■ What is expected ■
Below is a listing to transcribe in full and exactly; keep the pictures out.

■ Collected material ■
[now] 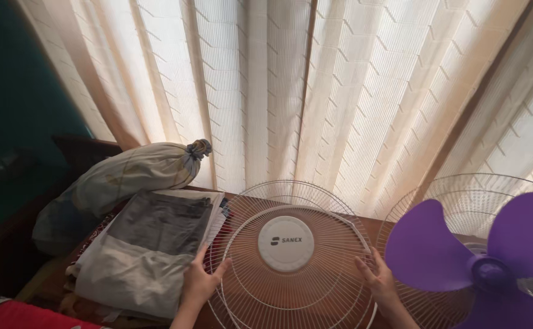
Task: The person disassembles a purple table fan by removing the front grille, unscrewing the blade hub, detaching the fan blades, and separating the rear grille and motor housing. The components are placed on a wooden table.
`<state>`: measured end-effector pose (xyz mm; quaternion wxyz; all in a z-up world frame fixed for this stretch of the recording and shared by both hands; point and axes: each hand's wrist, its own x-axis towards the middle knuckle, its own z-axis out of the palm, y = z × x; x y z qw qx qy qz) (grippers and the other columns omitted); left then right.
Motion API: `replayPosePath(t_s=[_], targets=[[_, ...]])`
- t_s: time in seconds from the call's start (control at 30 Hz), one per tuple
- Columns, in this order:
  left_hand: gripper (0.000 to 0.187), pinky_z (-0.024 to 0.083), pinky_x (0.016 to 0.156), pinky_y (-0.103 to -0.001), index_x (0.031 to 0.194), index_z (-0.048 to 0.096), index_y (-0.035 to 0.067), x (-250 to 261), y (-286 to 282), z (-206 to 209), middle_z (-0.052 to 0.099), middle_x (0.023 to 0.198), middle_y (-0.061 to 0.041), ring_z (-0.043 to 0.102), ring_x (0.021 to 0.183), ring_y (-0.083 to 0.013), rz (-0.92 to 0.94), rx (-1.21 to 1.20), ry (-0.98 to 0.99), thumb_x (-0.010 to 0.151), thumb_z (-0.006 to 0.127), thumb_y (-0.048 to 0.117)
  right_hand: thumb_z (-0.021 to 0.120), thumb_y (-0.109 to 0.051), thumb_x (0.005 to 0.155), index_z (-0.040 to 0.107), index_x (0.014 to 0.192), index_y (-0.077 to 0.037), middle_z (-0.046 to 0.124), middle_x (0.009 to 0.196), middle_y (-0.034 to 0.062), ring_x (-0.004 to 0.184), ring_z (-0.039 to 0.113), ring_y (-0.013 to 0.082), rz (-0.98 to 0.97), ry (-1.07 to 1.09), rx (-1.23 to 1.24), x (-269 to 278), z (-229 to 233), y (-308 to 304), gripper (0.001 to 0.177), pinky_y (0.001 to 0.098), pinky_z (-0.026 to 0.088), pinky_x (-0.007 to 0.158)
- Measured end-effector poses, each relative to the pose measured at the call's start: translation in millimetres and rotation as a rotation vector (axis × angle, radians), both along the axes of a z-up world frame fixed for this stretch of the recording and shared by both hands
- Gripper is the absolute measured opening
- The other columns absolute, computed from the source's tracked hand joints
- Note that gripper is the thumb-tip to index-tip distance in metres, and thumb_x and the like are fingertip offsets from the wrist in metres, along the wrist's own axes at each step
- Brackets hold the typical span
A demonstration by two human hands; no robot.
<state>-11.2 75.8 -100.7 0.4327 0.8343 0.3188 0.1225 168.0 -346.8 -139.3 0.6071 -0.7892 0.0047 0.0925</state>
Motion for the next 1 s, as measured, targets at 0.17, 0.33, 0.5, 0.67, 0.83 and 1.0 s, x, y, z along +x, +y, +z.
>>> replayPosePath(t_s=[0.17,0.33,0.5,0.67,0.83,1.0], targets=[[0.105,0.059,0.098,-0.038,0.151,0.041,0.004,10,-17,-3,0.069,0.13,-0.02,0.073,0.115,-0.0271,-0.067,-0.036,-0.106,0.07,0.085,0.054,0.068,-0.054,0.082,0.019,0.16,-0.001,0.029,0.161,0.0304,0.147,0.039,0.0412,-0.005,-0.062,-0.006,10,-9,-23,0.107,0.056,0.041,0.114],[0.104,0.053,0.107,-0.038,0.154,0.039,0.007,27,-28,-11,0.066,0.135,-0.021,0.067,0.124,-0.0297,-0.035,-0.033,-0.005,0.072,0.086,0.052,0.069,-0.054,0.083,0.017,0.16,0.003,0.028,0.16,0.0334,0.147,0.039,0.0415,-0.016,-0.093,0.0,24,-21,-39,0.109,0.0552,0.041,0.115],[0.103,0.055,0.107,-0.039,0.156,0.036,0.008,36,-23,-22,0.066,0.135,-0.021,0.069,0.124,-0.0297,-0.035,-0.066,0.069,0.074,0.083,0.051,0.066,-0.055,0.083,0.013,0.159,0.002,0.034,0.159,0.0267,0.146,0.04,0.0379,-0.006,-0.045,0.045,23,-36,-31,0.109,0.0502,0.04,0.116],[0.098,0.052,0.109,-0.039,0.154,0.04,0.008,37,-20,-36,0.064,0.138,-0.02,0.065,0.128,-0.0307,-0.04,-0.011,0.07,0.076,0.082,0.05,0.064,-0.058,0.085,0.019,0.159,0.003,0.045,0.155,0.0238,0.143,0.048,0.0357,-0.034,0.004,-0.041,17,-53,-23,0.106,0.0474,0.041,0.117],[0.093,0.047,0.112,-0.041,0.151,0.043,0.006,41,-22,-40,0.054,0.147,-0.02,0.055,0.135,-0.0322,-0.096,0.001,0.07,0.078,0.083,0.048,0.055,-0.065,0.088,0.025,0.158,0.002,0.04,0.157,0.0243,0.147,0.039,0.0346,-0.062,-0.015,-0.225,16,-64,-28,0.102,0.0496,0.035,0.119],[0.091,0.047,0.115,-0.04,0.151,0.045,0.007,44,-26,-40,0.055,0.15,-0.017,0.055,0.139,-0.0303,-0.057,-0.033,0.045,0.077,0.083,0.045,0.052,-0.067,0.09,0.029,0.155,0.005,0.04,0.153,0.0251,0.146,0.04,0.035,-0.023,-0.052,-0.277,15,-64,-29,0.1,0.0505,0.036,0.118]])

■ Problem solution ■
[now] 
Task: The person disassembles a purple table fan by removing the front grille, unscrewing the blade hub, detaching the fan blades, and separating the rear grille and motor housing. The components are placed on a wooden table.
`<state>`: measured end-effector pose (xyz mm; quaternion wxyz; all in a z-up world frame fixed for this stretch of the recording and shared by both hands; point and axes: each hand's wrist, its own x-axis towards the middle knuckle, its own z-axis out of the palm, y = z × x; x y z qw qx qy qz) (grippers and the other columns omitted); left then right.
Motion API: `replayPosePath(t_s=[_], targets=[[_, ...]])`
- t_s: time in seconds from the call's start (control at 30 Hz), one per tuple
- Columns, in this order:
  left_hand: gripper (0.000 to 0.187), pinky_z (-0.024 to 0.083), pinky_x (0.016 to 0.156), pinky_y (-0.103 to -0.001), index_x (0.031 to 0.194), index_z (-0.048 to 0.096), index_y (-0.035 to 0.067), x (-250 to 261), y (-286 to 282), z (-206 to 209), middle_z (-0.052 to 0.099), middle_x (0.023 to 0.198), middle_y (-0.061 to 0.041), ring_z (-0.043 to 0.102), ring_x (0.021 to 0.183), ring_y (-0.083 to 0.013), rz (-0.92 to 0.94), rx (-1.21 to 1.20), ry (-0.98 to 0.99), thumb_x (-0.010 to 0.151), thumb_z (-0.006 to 0.127), thumb_y (-0.048 to 0.117)
  right_hand: thumb_z (-0.021 to 0.120), thumb_y (-0.109 to 0.051), thumb_x (0.005 to 0.155), index_z (-0.040 to 0.107), index_x (0.014 to 0.192), index_y (-0.077 to 0.037), middle_z (-0.046 to 0.124), middle_x (0.009 to 0.196), middle_y (-0.034 to 0.062), ring_x (-0.004 to 0.184), ring_z (-0.039 to 0.113), ring_y (-0.013 to 0.082), rz (-0.98 to 0.97), ry (-1.07 to 1.09), rx (-1.23 to 1.24), x (-269 to 278), z (-229 to 233), y (-308 to 304), gripper (0.001 to 0.177), pinky_y (0.001 to 0.098), pinky_z (-0.026 to 0.088), pinky_x (-0.007 to 0.158)
- Measured end-effector poses, each relative to the pose measured at the call's start: translation in millimetres and rotation as a rotation vector (axis × angle, radians), both along the axes of a z-up world frame fixed for this stretch of the recording and shared by both hands
- Gripper is the absolute measured opening
- The other columns absolute, computed from the source's tracked hand joints
- Note that gripper is the thumb-tip to index-tip distance in metres, and thumb_x and the like are fingertip offsets from the wrist in metres, along the wrist's own axes at each step
- Brackets hold the typical span
A demonstration by two human hands; no robot.
<state>-11.2 75.8 -100.7 0.4327 0.8343 0.3188 0.1225 168.0 -346.8 -139.3 0.6071 -0.7892 0.0047 0.0925</state>
Motion for the next 1 s, as measured, targets at 0.17, 0.33, 0.5, 0.67, 0.83 and 1.0 s, x, y, z along +x, +y, +z.
>>> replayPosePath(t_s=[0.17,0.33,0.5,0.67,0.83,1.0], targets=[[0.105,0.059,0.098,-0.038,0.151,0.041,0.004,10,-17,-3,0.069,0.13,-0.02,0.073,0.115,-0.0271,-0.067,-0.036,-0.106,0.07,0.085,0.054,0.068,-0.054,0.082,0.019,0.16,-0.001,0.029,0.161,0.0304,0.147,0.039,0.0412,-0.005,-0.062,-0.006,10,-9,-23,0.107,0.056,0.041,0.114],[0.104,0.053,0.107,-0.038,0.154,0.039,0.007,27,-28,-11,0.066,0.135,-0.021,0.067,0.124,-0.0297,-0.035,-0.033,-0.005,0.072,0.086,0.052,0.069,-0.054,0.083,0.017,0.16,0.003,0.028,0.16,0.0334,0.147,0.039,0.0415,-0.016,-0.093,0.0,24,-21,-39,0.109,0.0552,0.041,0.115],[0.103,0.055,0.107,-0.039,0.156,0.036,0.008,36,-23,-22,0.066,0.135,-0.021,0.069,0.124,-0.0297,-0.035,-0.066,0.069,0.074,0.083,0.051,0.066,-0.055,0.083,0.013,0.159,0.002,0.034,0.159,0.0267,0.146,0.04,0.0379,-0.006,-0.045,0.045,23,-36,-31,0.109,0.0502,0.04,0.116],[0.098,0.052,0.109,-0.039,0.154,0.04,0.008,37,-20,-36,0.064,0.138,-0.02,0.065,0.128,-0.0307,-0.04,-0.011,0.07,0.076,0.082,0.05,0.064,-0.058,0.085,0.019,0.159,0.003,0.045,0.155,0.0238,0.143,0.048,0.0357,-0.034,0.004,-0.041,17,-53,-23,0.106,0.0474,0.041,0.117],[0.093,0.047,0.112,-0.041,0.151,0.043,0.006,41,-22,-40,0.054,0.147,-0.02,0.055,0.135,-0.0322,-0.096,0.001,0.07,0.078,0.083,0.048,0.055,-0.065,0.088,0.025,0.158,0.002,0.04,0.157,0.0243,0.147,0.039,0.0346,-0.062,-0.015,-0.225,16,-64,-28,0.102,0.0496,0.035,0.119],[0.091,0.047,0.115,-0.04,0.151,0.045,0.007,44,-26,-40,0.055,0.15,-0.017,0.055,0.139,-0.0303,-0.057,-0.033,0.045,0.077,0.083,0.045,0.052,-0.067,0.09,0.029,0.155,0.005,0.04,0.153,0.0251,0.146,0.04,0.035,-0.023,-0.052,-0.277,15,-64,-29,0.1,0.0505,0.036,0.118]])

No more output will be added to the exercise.